_Recorded data_.
• • • •
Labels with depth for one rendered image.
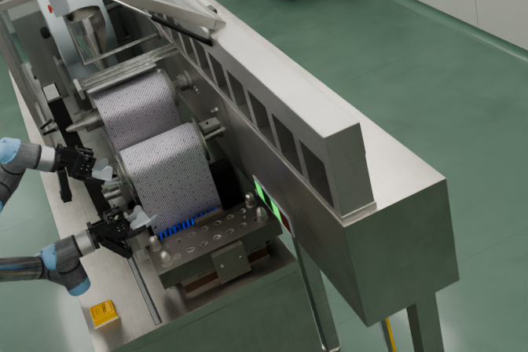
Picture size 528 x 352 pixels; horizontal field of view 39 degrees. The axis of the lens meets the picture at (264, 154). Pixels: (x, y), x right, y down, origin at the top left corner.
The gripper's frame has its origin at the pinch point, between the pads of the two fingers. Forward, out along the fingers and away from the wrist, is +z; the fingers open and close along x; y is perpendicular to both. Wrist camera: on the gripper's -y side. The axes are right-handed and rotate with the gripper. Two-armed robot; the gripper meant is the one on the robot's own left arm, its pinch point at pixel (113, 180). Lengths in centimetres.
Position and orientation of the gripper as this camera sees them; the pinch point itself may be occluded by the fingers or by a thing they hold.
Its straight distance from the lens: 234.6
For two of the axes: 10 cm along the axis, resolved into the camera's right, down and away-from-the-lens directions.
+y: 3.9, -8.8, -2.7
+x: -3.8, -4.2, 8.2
• • • •
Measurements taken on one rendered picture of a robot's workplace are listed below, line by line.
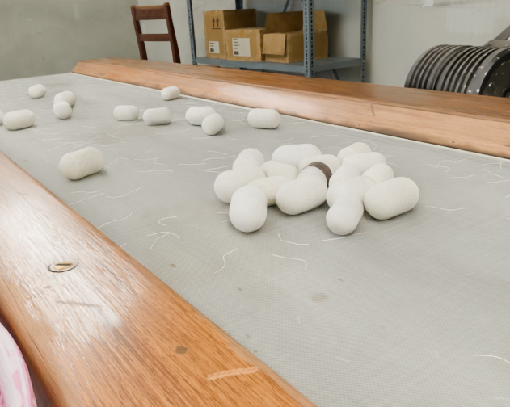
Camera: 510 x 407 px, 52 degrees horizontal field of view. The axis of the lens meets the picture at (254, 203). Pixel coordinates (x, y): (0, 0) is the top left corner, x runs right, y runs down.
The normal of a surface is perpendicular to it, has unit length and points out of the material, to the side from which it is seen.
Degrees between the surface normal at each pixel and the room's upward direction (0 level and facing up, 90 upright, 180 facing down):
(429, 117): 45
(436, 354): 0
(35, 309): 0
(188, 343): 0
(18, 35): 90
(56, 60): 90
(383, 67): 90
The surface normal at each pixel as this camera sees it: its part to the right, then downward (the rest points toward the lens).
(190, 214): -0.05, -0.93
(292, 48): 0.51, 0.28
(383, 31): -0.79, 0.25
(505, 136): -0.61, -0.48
• • • •
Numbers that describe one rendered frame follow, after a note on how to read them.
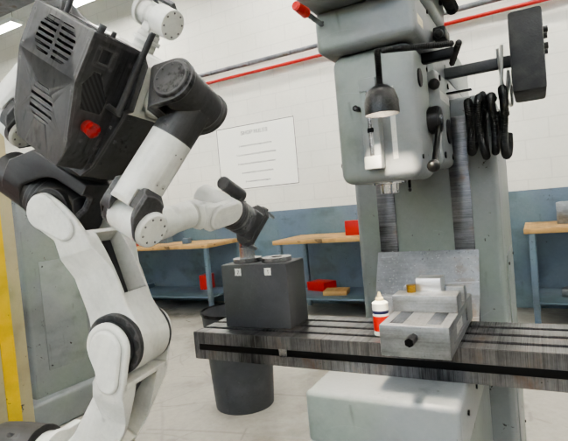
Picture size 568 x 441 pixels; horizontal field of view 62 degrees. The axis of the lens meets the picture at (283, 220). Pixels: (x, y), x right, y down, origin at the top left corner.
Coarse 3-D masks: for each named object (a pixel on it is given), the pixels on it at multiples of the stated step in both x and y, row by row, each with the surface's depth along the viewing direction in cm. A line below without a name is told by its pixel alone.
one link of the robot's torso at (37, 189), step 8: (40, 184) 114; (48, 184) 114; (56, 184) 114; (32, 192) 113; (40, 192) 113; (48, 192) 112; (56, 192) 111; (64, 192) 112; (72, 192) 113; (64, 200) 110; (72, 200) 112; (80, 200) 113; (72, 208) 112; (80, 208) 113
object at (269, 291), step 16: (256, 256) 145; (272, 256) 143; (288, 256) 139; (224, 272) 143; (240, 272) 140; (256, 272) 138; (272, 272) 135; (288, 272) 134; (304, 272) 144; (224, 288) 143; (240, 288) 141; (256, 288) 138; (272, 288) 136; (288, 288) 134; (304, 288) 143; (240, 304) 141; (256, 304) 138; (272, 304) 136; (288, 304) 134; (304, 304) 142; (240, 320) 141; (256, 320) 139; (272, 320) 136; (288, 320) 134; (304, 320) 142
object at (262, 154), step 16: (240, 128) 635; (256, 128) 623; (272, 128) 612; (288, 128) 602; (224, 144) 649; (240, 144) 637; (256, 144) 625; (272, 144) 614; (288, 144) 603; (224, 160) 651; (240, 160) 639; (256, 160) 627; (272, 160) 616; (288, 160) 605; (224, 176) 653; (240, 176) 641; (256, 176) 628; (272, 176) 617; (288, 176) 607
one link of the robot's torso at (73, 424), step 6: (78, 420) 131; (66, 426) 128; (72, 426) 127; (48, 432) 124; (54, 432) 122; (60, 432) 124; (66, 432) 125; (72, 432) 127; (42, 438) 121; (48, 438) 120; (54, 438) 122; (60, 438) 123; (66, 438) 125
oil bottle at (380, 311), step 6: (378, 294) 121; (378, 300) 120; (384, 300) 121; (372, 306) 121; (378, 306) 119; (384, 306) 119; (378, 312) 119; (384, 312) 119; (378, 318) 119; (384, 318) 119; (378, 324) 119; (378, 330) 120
• • • •
_Exercise instructions_. Out of the records above, return only the lines from the one with "Labels with depth for one rendered image." through the one with "-3.8, -4.2, 8.2", exactly, and none of the pictures.

_Result for this exercise_.
Labels with depth for one rendered image.
Picture size 528 x 352 pixels; horizontal field of view 39 degrees. The axis of the lens meets the picture at (264, 154). Pixels: (x, y), x right, y down, origin at the top left corner.
The gripper's frame has its origin at the pinch point, between the pads of the two fingers. Forward, out along the fingers and away from the wrist, is +z; the fingers open and close along x; y is perpendicular to both. Wrist camera: on the gripper's -y side. The axes are right-handed and rotate with the gripper. Two-armed robot; the gripper meant is the one on the robot's own left arm, its pinch point at pixel (113, 180). Lengths in centimetres.
Position and orientation of the gripper as this camera sees them; the pinch point itself may be occluded by the fingers or by a thing they hold.
Its straight distance from the lens: 234.6
For two of the axes: 10 cm along the axis, resolved into the camera's right, down and away-from-the-lens directions.
+y: 3.9, -8.8, -2.7
+x: -3.8, -4.2, 8.2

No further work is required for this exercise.